**TASK TO COMPLETE**
Please return every line of the listing. Keep each one exact.

**GIVEN INFORMATION**
# # # #

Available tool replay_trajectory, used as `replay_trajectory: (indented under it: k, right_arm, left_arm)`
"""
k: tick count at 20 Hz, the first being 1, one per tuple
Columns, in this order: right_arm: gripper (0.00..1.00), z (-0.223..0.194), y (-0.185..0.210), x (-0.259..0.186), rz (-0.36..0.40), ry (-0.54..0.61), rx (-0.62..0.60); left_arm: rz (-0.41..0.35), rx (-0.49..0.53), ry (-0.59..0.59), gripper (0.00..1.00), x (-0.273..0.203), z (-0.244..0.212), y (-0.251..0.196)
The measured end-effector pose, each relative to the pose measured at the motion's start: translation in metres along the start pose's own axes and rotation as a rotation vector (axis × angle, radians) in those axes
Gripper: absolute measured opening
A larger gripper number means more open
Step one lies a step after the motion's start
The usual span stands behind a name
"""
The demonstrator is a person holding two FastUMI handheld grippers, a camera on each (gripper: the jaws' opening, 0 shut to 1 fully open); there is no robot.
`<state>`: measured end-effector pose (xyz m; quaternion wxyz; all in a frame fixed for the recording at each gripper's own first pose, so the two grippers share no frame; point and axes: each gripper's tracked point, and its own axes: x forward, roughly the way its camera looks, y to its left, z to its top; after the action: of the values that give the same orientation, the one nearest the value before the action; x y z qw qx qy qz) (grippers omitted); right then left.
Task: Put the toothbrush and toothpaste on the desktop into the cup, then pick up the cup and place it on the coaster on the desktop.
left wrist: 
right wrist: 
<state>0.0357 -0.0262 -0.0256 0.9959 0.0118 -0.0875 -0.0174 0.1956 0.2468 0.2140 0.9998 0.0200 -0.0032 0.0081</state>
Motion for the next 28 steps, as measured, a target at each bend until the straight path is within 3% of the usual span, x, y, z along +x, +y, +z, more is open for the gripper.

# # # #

**RESULT FOR THIS TASK**
Available tool replay_trajectory, used as `replay_trajectory: (indented under it: k, right_arm, left_arm)`
"""
k: tick count at 20 Hz, the first being 1, one per tuple
Columns, in this order: right_arm: gripper (0.00..1.00), z (-0.223..0.194), y (-0.185..0.210), x (-0.259..0.186), rz (-0.36..0.40), ry (-0.54..0.61), rx (-0.62..0.60); left_arm: rz (-0.41..0.35), rx (-0.49..0.53), ry (-0.59..0.59), gripper (0.00..1.00), x (-0.273..0.203), z (-0.244..0.212), y (-0.251..0.196)
The measured end-effector pose, each relative to the pose measured at the motion's start: translation in metres along the start pose's own axes and rotation as a rotation vector (axis × angle, radians) in those axes
Gripper: absolute measured opening
A larger gripper number means more open
Step one lies a step after the motion's start
The usual span stands behind a name
"""
The demonstrator is a person holding two FastUMI handheld grippers, a camera on each (gripper: the jaws' opening, 0 shut to 1 fully open); there is no robot.
`<state>`: measured end-effector pose (xyz m; quaternion wxyz; all in a frame fixed for the recording at each gripper's own first pose, so the two grippers share no frame; point and axes: each gripper's tracked point, and its own axes: x forward, roughly the way its camera looks, y to its left, z to its top; after the action: of the values that give the same orientation, the one nearest the value before the action; x y z qw qx qy qz) (grippers omitted); right then left.
Task: Put the toothbrush and toothpaste on the desktop into the cup, then pick up the cup and place it on the coaster on the desktop.
left wrist: 
right wrist: 
<state>0.0357 -0.0262 -0.0256 0.9959 0.0118 -0.0875 -0.0174 0.1956 0.2468 0.2140 0.9998 0.0200 -0.0032 0.0081</state>
Motion for the next 28 steps, as measured, a target at each bend until the straight path is within 3% of the usual span, x, y, z along +x, +y, +z, more is open for the gripper.

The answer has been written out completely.